La FIFA multó a la AFA y trató de dar lecciones de disciplina. La hipocresía, en esos días, vistió traje y corbata. Por otro lado, Brasil, el vigente campeón, cayó a patadas: Pelé fue molido a golpes por búlgaros y portugueses ante la pasividad calculada de árbitros británicos o aliados. Uruguay tampoco zafó: dos expulsados y un penal inventado a favor de Alemania. Todo firmado por Finney, otro árbitro británico.
Las semifinales se acomodaron. Portugal debía jugar en Liverpool. Inglaterra decidió, así nomás, que no: todos a Wembley. Y ganó. Qué sorpresa.
La final fue la última escena del teatro, y si a Argentina la durmieron, a Alemania la vacunaron.El partido estaba 2-2 en la prórroga cuando Hurst, otra vez Hurst, patea, pega en el travesaño y pica fuera del arco, fuera. Lo vio toda la cancha, lo vio el mundo. Hoy lo ves y seguís pensando lo mismo.

Pero el asistente soviético Bakhramov levantó la bandera.Años después confesó:“No vi entrar la pelota, pero Dienst me dejó la responsabilidad. ¿Qué iba a hacer?”
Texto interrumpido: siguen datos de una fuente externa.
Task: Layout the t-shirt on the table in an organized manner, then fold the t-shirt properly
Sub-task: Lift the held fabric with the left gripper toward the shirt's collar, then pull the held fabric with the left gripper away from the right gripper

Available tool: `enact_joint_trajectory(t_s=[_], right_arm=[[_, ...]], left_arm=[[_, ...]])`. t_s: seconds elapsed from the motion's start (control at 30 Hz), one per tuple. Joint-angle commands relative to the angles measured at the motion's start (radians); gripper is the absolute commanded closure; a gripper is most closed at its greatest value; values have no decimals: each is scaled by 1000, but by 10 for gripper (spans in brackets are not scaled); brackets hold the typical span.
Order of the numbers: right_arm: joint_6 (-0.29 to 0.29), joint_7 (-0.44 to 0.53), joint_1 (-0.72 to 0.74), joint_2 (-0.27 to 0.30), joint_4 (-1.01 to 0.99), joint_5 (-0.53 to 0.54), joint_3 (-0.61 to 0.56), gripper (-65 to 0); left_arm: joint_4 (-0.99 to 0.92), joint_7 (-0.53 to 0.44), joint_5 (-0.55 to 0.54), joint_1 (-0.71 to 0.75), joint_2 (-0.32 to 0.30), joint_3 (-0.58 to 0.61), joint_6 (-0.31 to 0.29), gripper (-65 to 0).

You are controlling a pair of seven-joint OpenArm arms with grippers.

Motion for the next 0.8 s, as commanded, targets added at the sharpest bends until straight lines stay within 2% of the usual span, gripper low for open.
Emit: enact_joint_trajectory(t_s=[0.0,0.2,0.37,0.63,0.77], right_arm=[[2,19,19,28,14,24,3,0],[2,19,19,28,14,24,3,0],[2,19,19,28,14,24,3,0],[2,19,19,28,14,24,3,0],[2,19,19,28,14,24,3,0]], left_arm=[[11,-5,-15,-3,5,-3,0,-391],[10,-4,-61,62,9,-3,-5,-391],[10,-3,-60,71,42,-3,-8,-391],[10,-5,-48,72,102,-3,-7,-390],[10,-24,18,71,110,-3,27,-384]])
Qué iba a hacer. Cuando las cartas están marcadas, gana quien reparte. Esa vez, Inglaterra jugó su mano. La Copa se sirvió en la mesa inglesa antes de que gire la «caprichosa», el dueño de casa impuso sus reglas y tomó del mejor vino con la copa más codiciada, a sorbos y calculada, como un trago que solo ellos supieron catar, el trago de la injusticia.